A produção de combustíveis fósseis deveria reduzir todo ano “em cerca de 6%, para alcançar uma redução global do nosso uso de 40% até 2030", segundo Catherine Abreu, da ONG Destination Zero. No entanto, na quinta-feira, a Agência Internacional de Energia (AIE) indicou que o consumo mundial de carvão atingiu um "máximo histórico" em 2022 e pode voltar a atingir um nível recorde este ano.

Cooperação China-EUA

O combate as mudanças climáticas requer uma “nova definição de cooperação” entre China e Estados Unidos, disse no dia 18, em Pequim, o enviado da Casa Branca para o clima, John Kerry. O representante americano se reuniu com a principal autoridade da política externa chinesa, Wang Yi, em visita para retomar os contatos diplomáticos entre os dois países mais poluentes do planeta. “O clima, vocês sabem, é um problema mundial, não é um problema bilateral. É uma ameaça para a humanidade”, disse Kerry no Grande Palácio do Povo. Em resposta, Wang, chefe da diplomacia no Partido Comunista chinês, destacou: “A cooperação sobre mudança climática avança entre China e Estados Unidos e, para isto, necessitamos do apoio conjunto dos povos dos dois países”.

As negociações sobre políticas climáticas entre os dois grandes poluentes foram paralisadas ano passado, depois que Nancy Pelosi, então presidente da Câmara de Representantes dos Estados Unidos, irritou Pequim com sua visita à ilha de Taiwan, que a China considera parte de seu território.

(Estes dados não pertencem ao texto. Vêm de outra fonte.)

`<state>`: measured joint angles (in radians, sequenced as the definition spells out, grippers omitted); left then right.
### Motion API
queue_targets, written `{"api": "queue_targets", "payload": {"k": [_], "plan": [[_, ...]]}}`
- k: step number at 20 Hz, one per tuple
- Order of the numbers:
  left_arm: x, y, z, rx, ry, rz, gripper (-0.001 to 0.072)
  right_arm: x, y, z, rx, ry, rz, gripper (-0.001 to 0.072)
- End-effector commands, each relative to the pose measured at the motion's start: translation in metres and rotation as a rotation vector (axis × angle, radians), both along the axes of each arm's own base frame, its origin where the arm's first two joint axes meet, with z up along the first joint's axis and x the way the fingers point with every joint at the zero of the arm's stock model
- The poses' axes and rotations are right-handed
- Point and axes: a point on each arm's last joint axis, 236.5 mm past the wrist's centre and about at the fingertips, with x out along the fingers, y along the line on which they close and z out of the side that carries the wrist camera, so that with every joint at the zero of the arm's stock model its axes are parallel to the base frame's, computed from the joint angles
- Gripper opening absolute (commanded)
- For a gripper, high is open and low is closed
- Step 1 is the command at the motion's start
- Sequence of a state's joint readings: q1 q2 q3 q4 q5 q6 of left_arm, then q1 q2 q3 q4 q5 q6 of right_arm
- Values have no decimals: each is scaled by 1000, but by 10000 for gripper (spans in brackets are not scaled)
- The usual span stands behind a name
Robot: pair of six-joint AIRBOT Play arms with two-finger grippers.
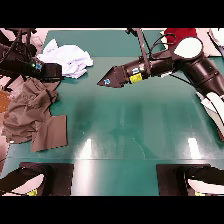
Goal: Fold the shirts.
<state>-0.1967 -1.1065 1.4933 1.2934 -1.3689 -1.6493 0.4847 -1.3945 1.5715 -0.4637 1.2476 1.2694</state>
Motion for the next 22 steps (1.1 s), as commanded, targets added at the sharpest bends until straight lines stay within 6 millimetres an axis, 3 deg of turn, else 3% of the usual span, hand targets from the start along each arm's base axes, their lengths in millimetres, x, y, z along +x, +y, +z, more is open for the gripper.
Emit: {"api": "queue_targets", "payload": {"k": [1,15,19,22], "plan": [[0,0,0,0,-1,0,28,0,0,0,0,2,1,25],[0,0,0,0,-1,0,28,6,1,2,10,-7,-23,25],[25,-3,19,-38,-121,34,28,11,2,3,18,-15,-45,25],[28,-7,24,-63,-141,34,28,11,2,3,18,-15,-45,25]]}}
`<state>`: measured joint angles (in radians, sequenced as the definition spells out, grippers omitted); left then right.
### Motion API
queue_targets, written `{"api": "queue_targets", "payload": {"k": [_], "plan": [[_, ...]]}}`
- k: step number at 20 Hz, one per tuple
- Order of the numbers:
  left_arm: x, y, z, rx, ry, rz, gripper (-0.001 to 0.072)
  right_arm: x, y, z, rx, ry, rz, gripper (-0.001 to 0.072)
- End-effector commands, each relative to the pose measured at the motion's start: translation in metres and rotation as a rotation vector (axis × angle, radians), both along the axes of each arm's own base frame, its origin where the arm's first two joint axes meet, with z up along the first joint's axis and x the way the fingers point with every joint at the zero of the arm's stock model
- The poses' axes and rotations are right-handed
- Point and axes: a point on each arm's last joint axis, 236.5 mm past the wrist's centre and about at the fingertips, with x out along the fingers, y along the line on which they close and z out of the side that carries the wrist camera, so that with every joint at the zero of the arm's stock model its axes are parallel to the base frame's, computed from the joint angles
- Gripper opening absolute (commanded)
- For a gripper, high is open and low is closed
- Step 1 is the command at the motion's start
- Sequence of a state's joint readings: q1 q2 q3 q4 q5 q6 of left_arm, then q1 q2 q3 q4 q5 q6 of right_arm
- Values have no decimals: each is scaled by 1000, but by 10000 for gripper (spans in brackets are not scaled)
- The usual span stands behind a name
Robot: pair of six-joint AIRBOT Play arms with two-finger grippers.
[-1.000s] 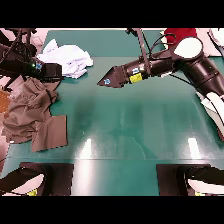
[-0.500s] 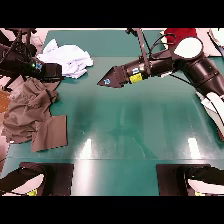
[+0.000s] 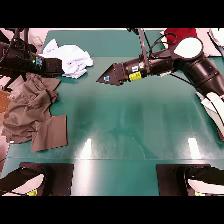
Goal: Fold the shirts.
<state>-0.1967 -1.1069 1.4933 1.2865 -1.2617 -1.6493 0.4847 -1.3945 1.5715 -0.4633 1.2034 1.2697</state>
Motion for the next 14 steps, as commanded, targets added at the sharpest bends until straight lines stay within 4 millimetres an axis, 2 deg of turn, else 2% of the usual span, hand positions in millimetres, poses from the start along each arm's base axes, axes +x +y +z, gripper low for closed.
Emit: {"api": "queue_targets", "payload": {"k": [1,3,4,6,7,10,11,13,14], "plan": [[8,-3,9,-24,-45,10,28,2,0,0,2,-1,-6,25],[11,8,3,25,-45,25,28,2,0,0,2,-1,-7,25],[13,31,-7,124,-35,71,27,2,0,0,3,1,-8,25],[13,95,-35,344,31,236,28,4,1,1,6,24,-26,26],[9,112,-49,420,60,258,28,2,3,1,7,34,-27,26],[-3,131,-108,368,196,312,30,-1,8,2,10,37,-24,27],[-8,139,-130,342,240,336,57,-4,9,1,9,38,-16,28],[-21,163,-164,282,326,410,555,-8,9,0,2,41,0,35],[-25,180,-171,273,341,456,720,-10,9,-1,-4,43,8,35]]}}
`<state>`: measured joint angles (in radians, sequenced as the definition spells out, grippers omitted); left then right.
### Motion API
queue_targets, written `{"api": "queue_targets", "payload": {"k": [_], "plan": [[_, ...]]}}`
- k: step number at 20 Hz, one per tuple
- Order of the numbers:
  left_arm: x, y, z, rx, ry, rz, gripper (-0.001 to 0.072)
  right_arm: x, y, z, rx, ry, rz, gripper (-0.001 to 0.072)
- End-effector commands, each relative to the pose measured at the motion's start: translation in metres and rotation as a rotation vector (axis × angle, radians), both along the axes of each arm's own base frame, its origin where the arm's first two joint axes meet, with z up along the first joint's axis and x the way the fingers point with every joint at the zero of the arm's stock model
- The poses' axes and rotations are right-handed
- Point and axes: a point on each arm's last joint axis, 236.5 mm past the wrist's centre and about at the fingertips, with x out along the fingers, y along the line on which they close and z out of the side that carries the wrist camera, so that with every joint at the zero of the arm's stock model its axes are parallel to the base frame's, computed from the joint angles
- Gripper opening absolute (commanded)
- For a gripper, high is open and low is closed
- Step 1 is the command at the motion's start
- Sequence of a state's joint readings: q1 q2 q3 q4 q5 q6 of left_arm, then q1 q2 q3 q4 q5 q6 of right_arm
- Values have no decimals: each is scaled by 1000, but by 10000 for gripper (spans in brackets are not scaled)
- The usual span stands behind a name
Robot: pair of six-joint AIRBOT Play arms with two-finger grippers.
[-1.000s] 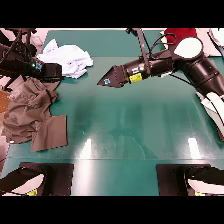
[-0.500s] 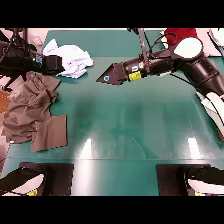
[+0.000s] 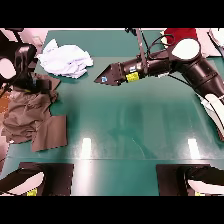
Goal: Fold the shirts.
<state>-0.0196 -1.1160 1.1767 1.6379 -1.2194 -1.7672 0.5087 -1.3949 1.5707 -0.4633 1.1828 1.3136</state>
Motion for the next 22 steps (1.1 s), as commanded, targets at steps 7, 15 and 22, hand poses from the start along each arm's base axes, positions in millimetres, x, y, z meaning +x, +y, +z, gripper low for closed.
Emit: {"api": "queue_targets", "payload": {"k": [7,15,22], "plan": [[21,88,-42,89,-63,14,718,0,-3,-18,-64,-34,22,35],[46,49,-101,-75,-1,-104,693,0,-3,-18,-65,-79,41,35],[63,-66,-37,-565,-104,-237,26,11,-18,-19,-74,-103,30,34]]}}
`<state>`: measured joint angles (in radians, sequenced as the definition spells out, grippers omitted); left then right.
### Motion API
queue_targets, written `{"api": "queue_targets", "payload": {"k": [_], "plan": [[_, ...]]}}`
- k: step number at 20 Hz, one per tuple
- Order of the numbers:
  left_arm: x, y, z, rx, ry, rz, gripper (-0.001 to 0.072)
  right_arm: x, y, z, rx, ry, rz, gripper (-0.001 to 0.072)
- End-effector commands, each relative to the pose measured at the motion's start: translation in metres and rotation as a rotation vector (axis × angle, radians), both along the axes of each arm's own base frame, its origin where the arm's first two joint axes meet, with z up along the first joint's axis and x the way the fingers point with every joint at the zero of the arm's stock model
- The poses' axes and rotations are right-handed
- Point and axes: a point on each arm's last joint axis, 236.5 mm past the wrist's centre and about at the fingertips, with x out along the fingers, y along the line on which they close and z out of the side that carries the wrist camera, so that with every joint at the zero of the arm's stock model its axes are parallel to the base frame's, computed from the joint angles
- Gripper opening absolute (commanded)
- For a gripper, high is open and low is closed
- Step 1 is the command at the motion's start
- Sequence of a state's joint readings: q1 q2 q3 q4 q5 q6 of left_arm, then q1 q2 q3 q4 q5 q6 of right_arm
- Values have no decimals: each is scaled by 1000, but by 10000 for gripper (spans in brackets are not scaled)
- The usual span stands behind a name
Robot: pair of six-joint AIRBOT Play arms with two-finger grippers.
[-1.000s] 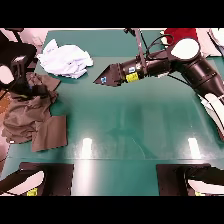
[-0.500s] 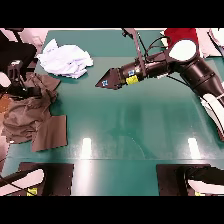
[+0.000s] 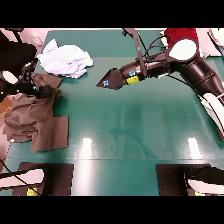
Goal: Fold the shirts.
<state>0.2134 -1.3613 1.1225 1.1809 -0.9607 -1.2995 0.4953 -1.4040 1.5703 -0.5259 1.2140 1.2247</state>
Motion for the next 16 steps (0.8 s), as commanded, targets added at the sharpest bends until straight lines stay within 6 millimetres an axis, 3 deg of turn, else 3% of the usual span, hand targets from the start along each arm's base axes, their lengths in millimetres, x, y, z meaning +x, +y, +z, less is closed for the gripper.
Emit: {"api": "queue_targets", "payload": {"k": [1,3,6,9,11,13,14,16], "plan": [[2,-114,70,-422,-89,-219,26,15,-18,1,-4,-19,-31,34],[-12,-189,104,-520,-117,-392,25,37,-41,5,-1,-26,-98,34],[-56,-304,123,-521,-142,-646,25,64,-86,17,1,-47,-200,34],[-102,-410,124,-545,-195,-754,25,85,-146,28,-33,-87,-325,34],[-139,-467,110,-567,-165,-829,25,95,-195,22,-120,-93,-430,33],[-173,-497,72,-520,-72,-940,25,97,-239,5,-227,-71,-506,34],[-182,-497,50,-489,-1,-955,26,96,-259,-8,-267,-46,-545,37],[-200,-472,10,-380,168,-984,26,93,-285,-42,-295,35,-610,216]]}}
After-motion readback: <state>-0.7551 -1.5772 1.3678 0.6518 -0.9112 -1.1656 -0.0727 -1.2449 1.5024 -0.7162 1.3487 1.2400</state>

Segundo a rede estatal chinesa CCTV, Kerry teve ainda reunião de quatro horas com seu homólogo Xie Zhenhua. Os dois países “devem tomar medidas urgentes em várias frentes, especialmente nos desafios da poluição por carvão e metano”, tuitou Kerry após as reuniões.

Finanças climáticas 

Em junho, líderes de todo o mundo defenderam, em Paris, uma transformação do sistema financeiro que permita aos países em desenvolvimento evitar o dilema de custear a luta contra a pobreza ou as mudanças climáticas. Os países em desenvolvimento consideram difícil obter acesso a financiamentos do Fundo Monetário Internacional e do Banco Mundial. Eles criticam as nações ricas por alegarem que não têm recursos para ajudar no combate às mudanças climáticas e à pobreza ao mesmo tempo que apoiam a Ucrânia na guerra e resgatam bancos americanos.